Smithsonian creates first 3D portrait of Obama

Published on NewsOK Modified: June 18, 2014 at 7:19 pm •  Published: June 18, 2014

WASHINGTON (AP) — A team at the Smithsonian Institution has scanned President Barack Obama to create the first 3D printed portrait of a sitting president.

Digital imaging specialists recently created a 3D printed bust and life mask of Obama, which will become part of his presidential depictions in the National Portrait Gallery collection. Both were shown Wednesday at a gathering of inventors, entrepreneurs and students at the White House.

The Smithsonian team scanned Obama earlier this year using two distinct 3D processes. Experts from the University of Southern California used their "light stage" face scanner to document the president's face from ear to ear. The team also used hand-held 3D scanners and cameras to record 3D data to create a bust of the president.

The bust was 3D printed using a laser to melt plastic together in 5,000 layers. It took 40 hours to print, and because it's plastic, the material will be durable over time, said image specialist Adam Metallo.

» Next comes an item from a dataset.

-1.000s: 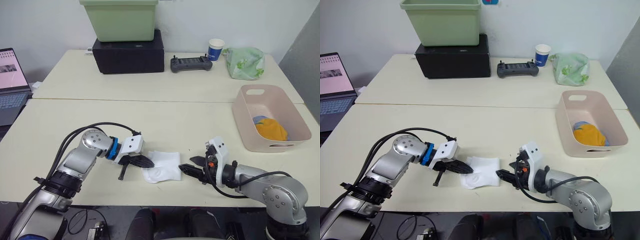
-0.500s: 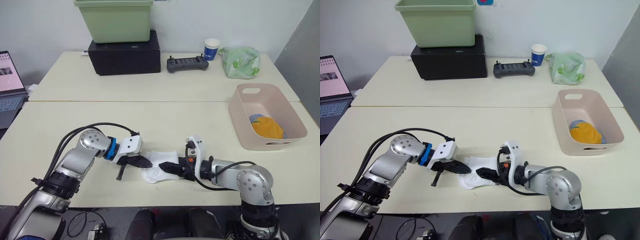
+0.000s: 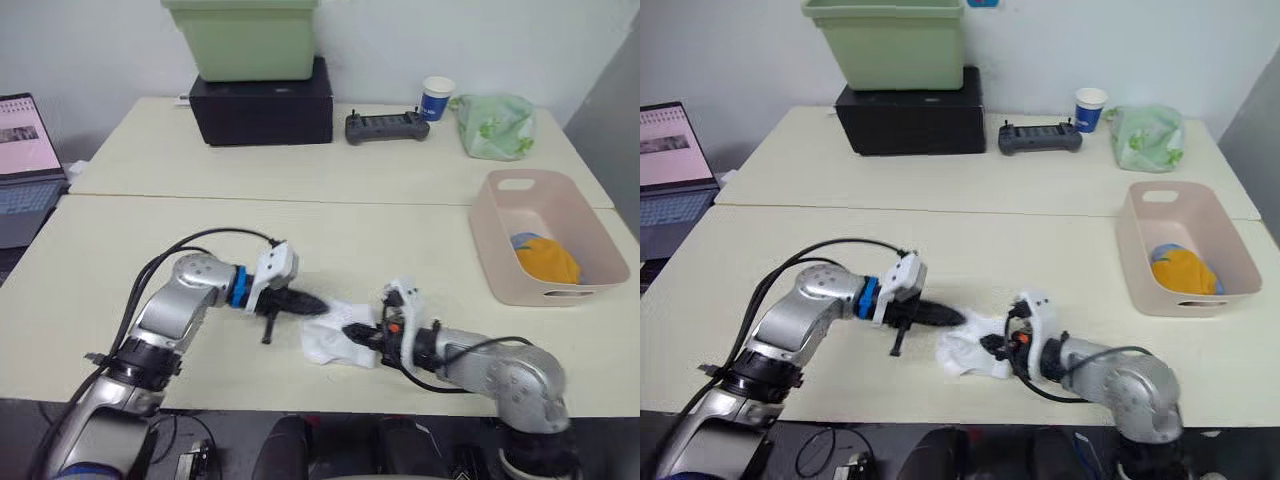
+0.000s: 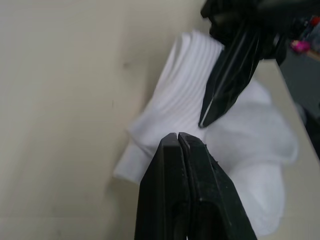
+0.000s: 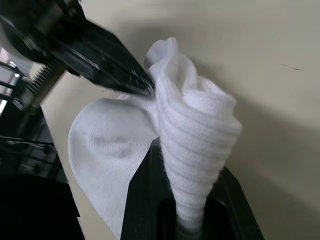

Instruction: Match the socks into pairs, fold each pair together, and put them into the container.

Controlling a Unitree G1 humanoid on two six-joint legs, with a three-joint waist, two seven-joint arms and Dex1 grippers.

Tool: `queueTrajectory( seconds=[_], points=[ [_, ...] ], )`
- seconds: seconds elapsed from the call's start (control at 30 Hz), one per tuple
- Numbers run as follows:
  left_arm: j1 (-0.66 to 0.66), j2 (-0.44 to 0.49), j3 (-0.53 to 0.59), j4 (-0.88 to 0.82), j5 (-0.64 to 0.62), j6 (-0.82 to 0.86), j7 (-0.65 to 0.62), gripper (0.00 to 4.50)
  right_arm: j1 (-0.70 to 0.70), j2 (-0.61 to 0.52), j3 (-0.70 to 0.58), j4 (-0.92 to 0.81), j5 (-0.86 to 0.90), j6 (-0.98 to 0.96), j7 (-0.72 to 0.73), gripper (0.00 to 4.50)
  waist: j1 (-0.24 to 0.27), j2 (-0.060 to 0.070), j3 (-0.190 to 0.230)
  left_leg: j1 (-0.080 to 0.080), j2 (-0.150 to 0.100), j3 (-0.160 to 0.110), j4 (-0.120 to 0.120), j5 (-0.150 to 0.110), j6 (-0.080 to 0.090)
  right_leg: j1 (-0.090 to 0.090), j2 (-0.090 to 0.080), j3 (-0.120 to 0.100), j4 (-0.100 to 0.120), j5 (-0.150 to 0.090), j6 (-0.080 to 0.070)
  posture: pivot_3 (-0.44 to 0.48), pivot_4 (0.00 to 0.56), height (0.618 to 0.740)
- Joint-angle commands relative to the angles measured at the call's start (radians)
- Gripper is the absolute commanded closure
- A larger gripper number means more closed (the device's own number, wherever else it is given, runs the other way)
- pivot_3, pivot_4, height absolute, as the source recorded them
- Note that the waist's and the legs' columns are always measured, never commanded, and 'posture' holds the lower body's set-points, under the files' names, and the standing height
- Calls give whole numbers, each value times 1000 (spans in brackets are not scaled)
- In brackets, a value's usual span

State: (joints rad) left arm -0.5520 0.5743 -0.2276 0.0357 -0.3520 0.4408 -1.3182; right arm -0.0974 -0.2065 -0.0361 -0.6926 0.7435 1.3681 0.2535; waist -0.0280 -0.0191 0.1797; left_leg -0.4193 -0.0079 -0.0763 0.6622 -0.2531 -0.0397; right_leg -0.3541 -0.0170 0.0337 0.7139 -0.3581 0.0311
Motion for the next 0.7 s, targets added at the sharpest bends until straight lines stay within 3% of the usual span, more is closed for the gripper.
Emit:
queueTrajectory(
  seconds=[0.03,0.1,0.23,0.4,0.47,0.53,0.7],
  points=[
    [-90,-79,33,-73,-90,145,84,4324,81,-58,-150,-226,85,-4,3,4500,0,0,0,0,0,0,0,0,0,0,0,0,0,0,0,0,150,720],
    [-144,-138,18,-82,-105,199,126,3947,166,-129,-265,-320,144,-40,-3,4500,-2,0,0,0,0,0,0,0,0,1,0,0,0,0,0,0,150,720],
    [-233,-217,-15,-60,-92,221,162,2679,319,-334,-501,-355,444,-232,-139,4500,-9,0,0,2,0,2,-1,0,0,2,1,1,0,0,0,0,150,720],
    [-300,-243,-37,-20,-74,186,140,1129,479,-584,-798,-355,704,-410,-284,4500,-17,0,1,4,1,4,-1,0,0,3,3,4,1,0,0,0,150,720],
    [-335,-258,-33,10,-70,172,147,473,507,-687,-956,-322,674,-401,-271,4500,-13,0,1,3,1,4,-1,0,0,3,6,3,1,0,0,0,150,720],
    [-362,-264,-28,21,-81,175,138,36,481,-819,-1022,-266,560,-372,-228,4500,-14,-1,2,3,1,5,-1,0,0,3,8,4,0,0,0,0,150,720],
    [-388,-256,-31,9,-95,185,109,36,439,-1062,-935,-138,194,-425,-93,4500,-7,-3,3,3,1,5,-1,0,0,3,9,5,-2,0,1,0,150,720]
  ],
)
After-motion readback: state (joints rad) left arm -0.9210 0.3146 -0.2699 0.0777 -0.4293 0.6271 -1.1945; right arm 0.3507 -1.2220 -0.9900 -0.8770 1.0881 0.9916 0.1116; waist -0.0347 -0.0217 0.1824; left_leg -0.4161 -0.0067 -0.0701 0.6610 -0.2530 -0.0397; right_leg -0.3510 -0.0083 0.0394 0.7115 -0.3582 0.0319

Lifelike masks are nothing new, of course, though the technology is. Plaster masks were created of George Washington and Abraham Lincoln's faces during their lives, and they are kept in the Smithsonian collection.

"We were really inspired by our experience with the Lincoln life masks," said Gunter Waibel, director of the Smithsonian's digitization program.

The group has made 3D scans and prints to replicate the original Lincoln masks from early and late in the Civil War. They have proven especially popular with school groups using the Smithsonian's 3D scans.

"There's a very, very deep connection that gets made when you have accurate data of a person's face and that person was a part of history," Waibel said. "People really felt the Lincoln life masks deeply spoke to them and connected them to a place, a time, a life and ultimately a legacy of the 14th president."